TASK TO CARRY OUT — Copy exactly, please, the lines of the data from its start through the line containing "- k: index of".

•••••

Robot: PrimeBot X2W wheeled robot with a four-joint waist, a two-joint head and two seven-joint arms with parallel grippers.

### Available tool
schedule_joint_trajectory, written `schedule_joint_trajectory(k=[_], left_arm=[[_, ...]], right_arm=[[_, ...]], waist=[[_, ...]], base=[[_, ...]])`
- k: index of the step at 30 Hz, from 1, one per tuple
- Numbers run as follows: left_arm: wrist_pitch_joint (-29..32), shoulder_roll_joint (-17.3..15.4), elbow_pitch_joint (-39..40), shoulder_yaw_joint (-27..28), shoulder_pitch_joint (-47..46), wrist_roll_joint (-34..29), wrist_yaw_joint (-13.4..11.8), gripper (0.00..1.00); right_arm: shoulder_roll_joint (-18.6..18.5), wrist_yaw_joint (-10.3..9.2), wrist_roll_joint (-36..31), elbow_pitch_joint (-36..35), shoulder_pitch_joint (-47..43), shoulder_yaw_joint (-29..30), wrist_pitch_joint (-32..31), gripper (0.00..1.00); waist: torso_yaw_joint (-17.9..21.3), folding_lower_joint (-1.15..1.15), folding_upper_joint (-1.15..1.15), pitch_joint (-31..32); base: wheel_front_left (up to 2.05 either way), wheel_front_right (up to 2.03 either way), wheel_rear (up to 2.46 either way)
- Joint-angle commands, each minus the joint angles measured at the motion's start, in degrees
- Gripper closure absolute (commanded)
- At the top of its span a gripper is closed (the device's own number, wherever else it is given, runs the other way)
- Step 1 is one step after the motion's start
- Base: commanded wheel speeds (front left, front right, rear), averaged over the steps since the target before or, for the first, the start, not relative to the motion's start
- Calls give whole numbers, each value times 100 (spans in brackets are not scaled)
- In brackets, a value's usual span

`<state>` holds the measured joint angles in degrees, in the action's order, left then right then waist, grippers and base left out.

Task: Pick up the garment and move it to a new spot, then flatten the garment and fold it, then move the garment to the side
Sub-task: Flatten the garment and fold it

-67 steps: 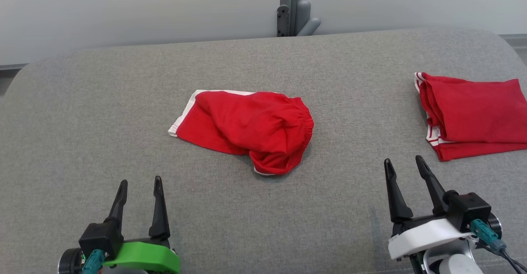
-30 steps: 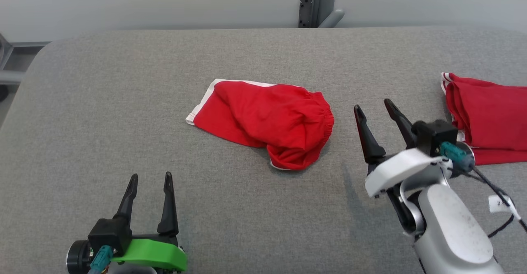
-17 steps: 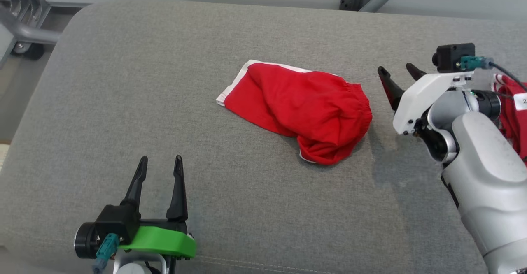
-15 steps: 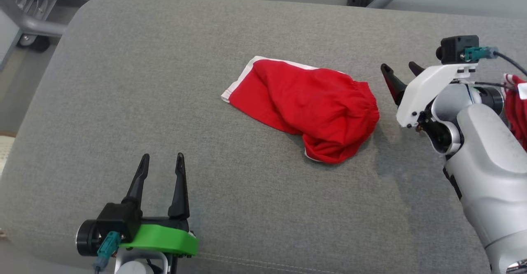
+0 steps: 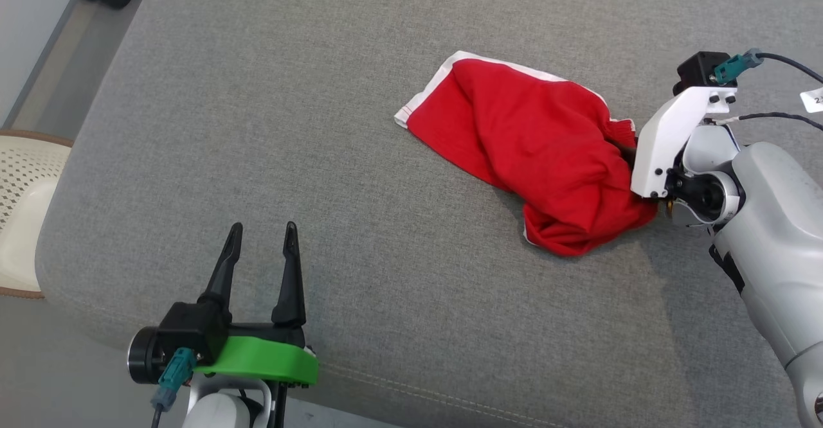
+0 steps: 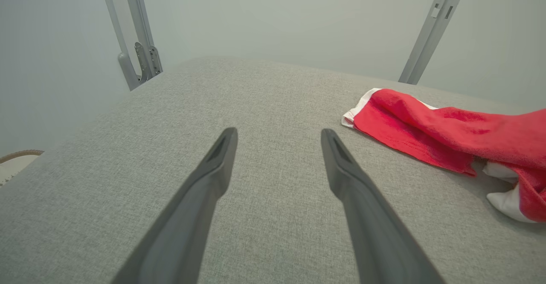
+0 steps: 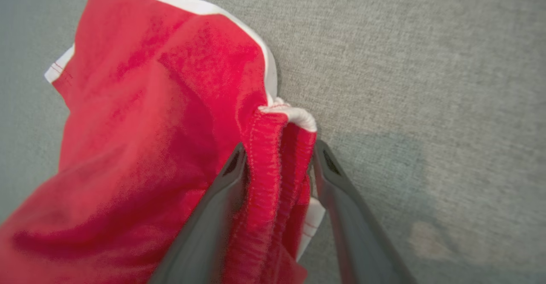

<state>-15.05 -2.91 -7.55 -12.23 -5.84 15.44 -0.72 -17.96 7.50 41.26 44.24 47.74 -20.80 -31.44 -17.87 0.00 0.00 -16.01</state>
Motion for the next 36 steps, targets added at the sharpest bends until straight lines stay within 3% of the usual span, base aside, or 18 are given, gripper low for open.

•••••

RESPONSE AREA —
Robot: PrimeBot X2W wheeled robot with a four-joint waist, a two-joint head and two seven-joint arms with parallel grippers.

### Available tool
schedule_joint_trajectory, written `schedule_joint_trajectory(k=[_], left_arm=[[_, ...]], right_arm=[[_, ...]], waist=[[_, ...]], base=[[_, ...]])`
- k: index of the step at 30 Hz, from 1, one per tuple

With this, the exercise has been completed.